Stehen wir vor einem großen Cyber-Angriff auf Industrieanlagen? Nach Angaben von Experten ist auf Computern in Europa der “kleine Bruder” des bekannten Computerwurms Stuxnet gefunden worden.

Die neue Schadsoftware wird “Duqu” genannt, weil sie Dateien mit Namensteilen “~DQ” erstellt.  Laut Symantec ist Duqu ein sehr gut getarnter Trojaner, der gezielt Unternehmen sowie Entwickler von Industrieanlagen auskundschaften soll. Dabei enthält Duqu Teile des Programm-Codes von Stuxnet, der Virus, der es seit der Entdeckung des selbigen 2010 darauf absah, Zentrifugen zu Uran-Anreicherung durcheinanderzubringen, jedoch auch auf andere Industrieanlagen umprogrammiert werden konnte.

Die IT-Sicherheitsfirma Sophos meint: “Wer auch immer diesen Schädling programmiert hat, hatte wahrscheinlich Zugang zum Original-Quellcode von Stuxnet“. Duqu kann, ähnlich wie Stuxnet weitere Spionage-Module herunterladen. So kann zum Beispiel ein Keylogger implementiert werden, der alle Tastatur-Anschläge registriert und speichert. So können Account-Informationen inklusive Passwörter unverschlüsselt gespeichert werden.

Duqu sei auf den Computern von sieben oder acht europäischen Unternehmen gefunden worden, die an der Entwicklung von Industrieanlagen-Software beteiligt seien, sagte ein Symantec-Analyst dem Online-Dienst CNET.

Abb. 1: Zwei Varianten wurden bisher entdeckt. (Tabelle: Symantec)

Abb. 2: Struktogramm von W32.Duqu (Bild: Symantec)

Thorsten Urbanski vom deutschen Sicherheitssoftware-Spezialisten G Data beschreibt die Arbeitsweise der Schadsoftware etwa so: Das Programm öffnet dem Angreifer eine Hintertür im Computer. Es sammelt Informationen, um danach einen gezielten Angriff zu fahren. Duqu kann Windows-Systeme jeder Art infizieren. Es gibt eine Verfallsfrist von 36 Tagen, so dass danach die Attacke gar nicht mehr entdeckt werden kann.

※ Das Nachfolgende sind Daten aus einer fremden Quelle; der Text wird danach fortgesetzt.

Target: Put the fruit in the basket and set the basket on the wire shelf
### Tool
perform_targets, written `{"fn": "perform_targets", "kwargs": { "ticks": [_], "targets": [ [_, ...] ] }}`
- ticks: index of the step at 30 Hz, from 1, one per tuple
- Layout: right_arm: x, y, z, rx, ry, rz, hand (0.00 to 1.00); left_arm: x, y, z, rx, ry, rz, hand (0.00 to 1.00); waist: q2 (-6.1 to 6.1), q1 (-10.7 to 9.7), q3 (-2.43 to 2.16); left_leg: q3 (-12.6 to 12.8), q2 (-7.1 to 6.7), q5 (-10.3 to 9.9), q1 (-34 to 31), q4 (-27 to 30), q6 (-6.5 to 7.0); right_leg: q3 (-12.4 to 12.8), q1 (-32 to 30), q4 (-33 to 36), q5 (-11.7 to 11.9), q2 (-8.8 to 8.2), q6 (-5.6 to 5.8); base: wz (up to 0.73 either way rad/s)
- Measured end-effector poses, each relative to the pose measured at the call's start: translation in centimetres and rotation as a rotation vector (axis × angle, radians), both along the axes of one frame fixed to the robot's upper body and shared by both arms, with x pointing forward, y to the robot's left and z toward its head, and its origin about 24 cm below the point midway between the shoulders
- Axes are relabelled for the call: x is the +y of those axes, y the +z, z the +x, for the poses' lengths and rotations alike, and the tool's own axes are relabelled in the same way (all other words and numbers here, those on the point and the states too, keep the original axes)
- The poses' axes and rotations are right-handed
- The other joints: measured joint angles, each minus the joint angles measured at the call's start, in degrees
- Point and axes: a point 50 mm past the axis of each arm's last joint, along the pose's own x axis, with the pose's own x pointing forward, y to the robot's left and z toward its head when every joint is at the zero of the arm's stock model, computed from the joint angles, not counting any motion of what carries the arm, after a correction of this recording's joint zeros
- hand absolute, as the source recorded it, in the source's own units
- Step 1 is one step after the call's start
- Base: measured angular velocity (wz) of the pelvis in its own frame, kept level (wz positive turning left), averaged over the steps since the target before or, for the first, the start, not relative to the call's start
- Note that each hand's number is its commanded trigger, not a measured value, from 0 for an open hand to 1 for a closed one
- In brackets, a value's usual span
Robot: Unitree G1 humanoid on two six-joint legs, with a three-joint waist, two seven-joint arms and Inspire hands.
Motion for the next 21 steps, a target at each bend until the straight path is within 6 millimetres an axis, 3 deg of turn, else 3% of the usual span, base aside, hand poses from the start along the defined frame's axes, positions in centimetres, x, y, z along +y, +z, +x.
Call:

Duqu ist nicht etwa wie sein Vorgänger Stuxnet ein Wurm, der sich selbstätig verbreitet, sondern gezielt auf einzelne Computer gelangt. Symantec vermutet, dass er sich durch infizierte E-Mail-Anhänge verbreitet.

Die IT-Sicherheitsfirma McAfee  meinte abschließend, dass mit Duqu auch Unternehmen attackiert werden können, die digitale Zertifikate zur Autorisierung von Websites herausbringen. Mit den so gestohlenen Zertifikaten kann sich das Schadprogramm als eine legale Software tarnen.

Der Ursprung dieser Schadsoftware ist noch unklar. Symantec stellte nur fest, dass die geklauten Daten an einen Server in Indien verschickt wurden. Darüber hinaus habe ein Typ des Trojaners ein gültiges Zertifikat angewendet, das erst im August nächsten Jahres ausgelaufen wäre und  auf eine Firma in Taipeh (Taiwan) ausgestellt war. Nach Angaben von Symantec haben die Entwickler von Duqu den entsprechenden privaten Schlüssel entwendet. Durch seine gültige Signatur konnte sich die Schadsoftware als Kerneltreiber ins System integrieren, wodurch er zuverlässig bei jedem Systemstart ausgeführt wurde. Im Anschluss infizierte er Prozesse, indem er Funktionsaufrufe auf seine Schadroutinen umgelenkt hat. Das Zertifikat brachte Verisign heraus und wurde nach der Entdeckung von Duqu am 14. Oktober diesen Jahres für ungültig erklärt. Genau so wurde Stuxnet damals mit gültigen privaten Schlüsseln taiwanischer Firmen signiert.

Wie entferne ich Duqu?
Der Antivirus-Softwarehersteller Bitdefender bietet ein Duqu – Removal-Tool an, das Duqu erkennt und entfernt. Des Weiteren wird Duqu von Norman Sicherheitsprodukten erkannt. Er wird unter dem generischen Namen W32/Duqu geführt.